Work instructions: If a line in the entries includes "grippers", show that line.

··· Data section ···

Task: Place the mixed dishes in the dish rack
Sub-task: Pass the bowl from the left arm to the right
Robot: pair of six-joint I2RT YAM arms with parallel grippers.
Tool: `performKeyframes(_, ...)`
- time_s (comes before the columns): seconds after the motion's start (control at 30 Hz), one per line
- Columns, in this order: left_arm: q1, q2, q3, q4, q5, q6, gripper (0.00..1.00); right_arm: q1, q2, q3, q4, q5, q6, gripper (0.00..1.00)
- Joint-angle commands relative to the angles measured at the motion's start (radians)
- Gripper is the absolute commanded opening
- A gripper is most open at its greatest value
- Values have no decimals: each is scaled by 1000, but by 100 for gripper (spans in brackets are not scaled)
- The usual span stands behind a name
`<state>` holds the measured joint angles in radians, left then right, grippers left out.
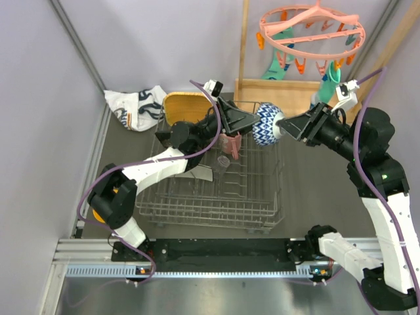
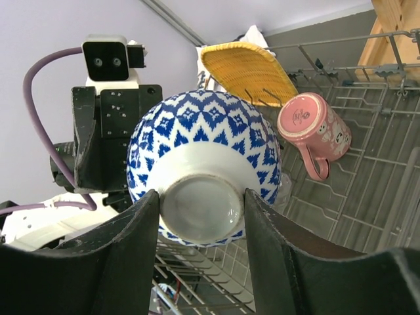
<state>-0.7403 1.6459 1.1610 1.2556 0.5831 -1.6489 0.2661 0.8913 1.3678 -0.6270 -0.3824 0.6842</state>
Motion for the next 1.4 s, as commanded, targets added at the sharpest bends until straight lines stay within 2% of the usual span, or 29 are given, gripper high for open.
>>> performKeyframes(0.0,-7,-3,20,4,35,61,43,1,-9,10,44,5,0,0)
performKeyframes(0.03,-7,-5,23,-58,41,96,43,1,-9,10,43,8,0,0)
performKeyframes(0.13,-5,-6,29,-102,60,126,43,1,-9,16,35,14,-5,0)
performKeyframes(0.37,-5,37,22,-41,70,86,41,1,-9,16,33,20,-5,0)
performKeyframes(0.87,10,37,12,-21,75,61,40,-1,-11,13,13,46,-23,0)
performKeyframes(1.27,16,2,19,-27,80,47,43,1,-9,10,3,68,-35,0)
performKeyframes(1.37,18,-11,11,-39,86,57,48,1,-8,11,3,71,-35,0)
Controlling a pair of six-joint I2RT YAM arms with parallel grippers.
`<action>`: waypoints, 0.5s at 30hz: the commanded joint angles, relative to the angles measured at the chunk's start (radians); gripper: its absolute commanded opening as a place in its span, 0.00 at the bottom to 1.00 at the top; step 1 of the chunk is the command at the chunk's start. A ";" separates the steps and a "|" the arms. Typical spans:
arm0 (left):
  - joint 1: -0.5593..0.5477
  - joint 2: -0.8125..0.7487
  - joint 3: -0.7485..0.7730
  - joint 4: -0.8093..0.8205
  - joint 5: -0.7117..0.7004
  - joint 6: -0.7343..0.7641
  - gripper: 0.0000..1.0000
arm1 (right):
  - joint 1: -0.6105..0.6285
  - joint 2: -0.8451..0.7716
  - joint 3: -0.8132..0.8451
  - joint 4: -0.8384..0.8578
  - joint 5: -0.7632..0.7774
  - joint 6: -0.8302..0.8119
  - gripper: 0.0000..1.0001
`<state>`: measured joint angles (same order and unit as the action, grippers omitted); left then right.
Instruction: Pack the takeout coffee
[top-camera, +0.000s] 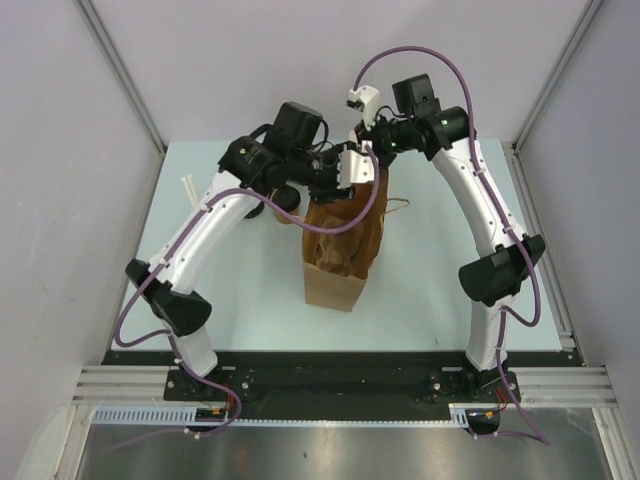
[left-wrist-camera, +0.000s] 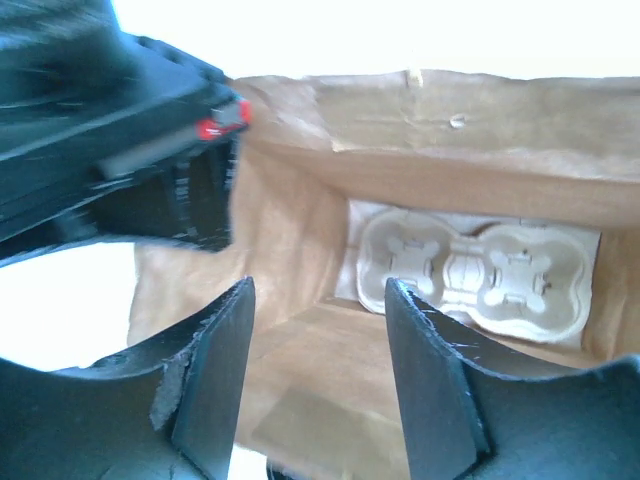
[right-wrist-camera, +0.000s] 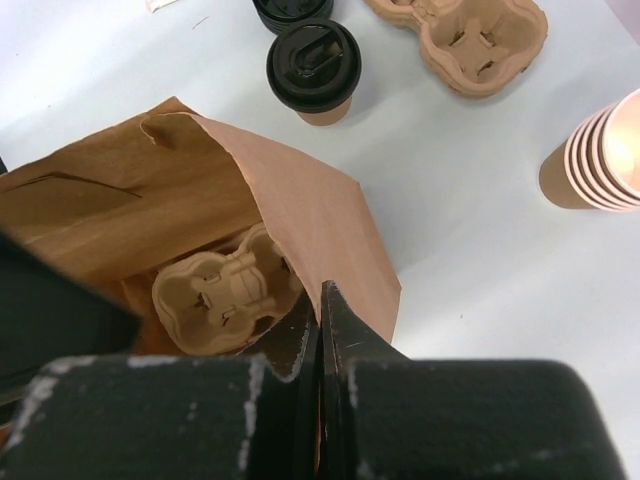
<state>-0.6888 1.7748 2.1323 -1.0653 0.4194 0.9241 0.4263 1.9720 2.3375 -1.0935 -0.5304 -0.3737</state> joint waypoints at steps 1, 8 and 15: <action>0.063 -0.074 0.046 0.091 0.088 -0.103 0.63 | -0.021 0.002 0.016 0.029 0.009 0.041 0.00; 0.294 -0.084 0.124 0.280 0.082 -0.545 0.90 | -0.083 -0.024 0.006 -0.005 0.036 0.145 0.00; 0.472 -0.055 0.072 0.284 -0.088 -0.804 0.99 | -0.142 -0.088 -0.098 -0.016 0.095 0.254 0.00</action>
<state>-0.2867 1.7340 2.2181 -0.8173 0.4076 0.3592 0.3035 1.9636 2.2902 -1.1019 -0.4850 -0.2111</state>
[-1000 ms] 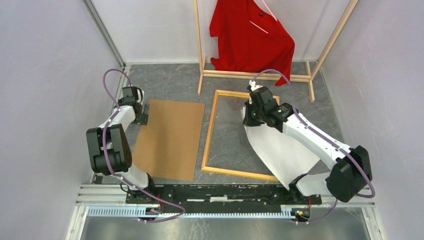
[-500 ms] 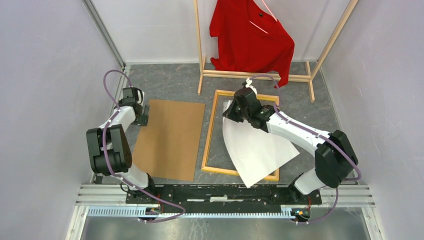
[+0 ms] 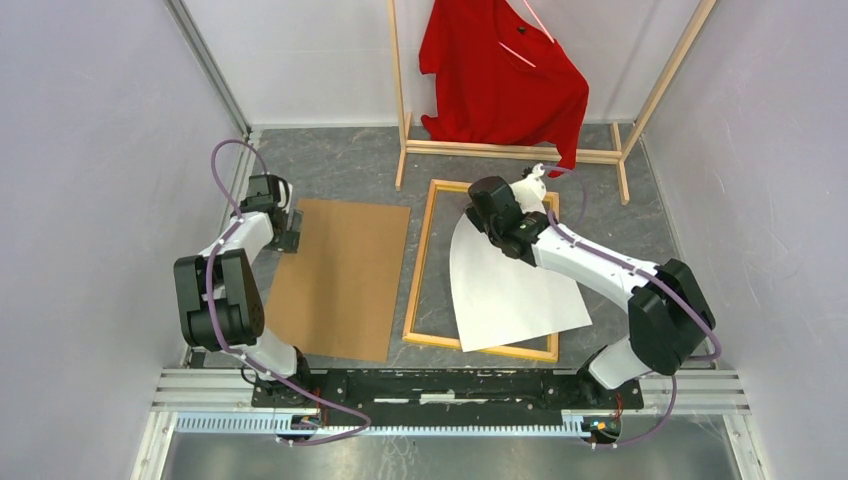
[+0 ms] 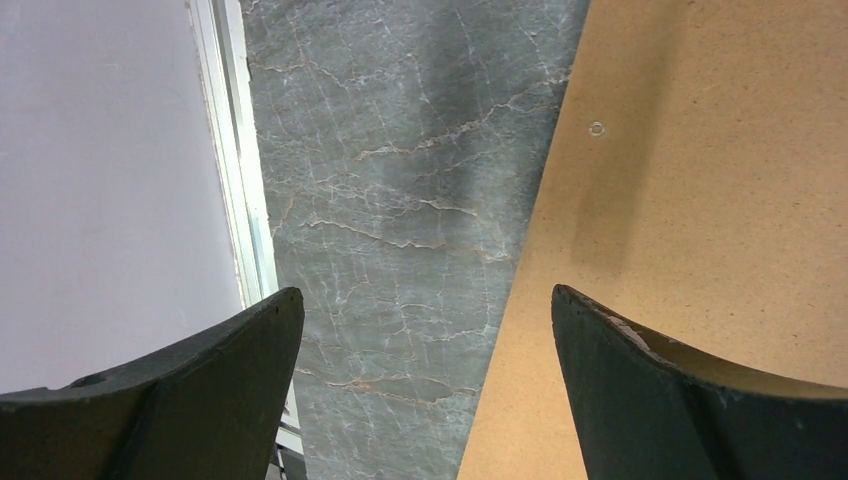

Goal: Put the photo into the frame
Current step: Turn over the photo from the photo frame.

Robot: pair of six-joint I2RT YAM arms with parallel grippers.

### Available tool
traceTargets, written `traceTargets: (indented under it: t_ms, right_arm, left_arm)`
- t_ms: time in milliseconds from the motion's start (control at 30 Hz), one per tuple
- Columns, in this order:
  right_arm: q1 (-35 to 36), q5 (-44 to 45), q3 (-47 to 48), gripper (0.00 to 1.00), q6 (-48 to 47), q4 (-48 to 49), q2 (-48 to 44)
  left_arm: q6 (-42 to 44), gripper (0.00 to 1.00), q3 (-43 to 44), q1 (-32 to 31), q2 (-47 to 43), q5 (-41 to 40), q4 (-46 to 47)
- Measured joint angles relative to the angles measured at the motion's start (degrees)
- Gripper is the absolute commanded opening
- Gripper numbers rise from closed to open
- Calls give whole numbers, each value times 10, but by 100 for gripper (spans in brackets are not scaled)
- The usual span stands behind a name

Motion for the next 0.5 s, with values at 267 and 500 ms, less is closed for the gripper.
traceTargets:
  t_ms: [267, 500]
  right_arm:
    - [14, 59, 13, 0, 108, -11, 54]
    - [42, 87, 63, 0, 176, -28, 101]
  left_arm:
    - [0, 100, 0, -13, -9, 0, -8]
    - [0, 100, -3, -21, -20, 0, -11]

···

Solution to the problem:
Robot: pair of six-joint I2RT YAM arms with parallel grippers.
`<state>` holds the measured joint angles in radians, left then right, grippers left out.
Controlling a pair of six-joint I2RT YAM arms with parallel grippers.
`<state>`: measured joint angles (same order and unit as the action, grippers omitted); left then right.
Robot: pair of six-joint I2RT YAM arms with parallel grippers.

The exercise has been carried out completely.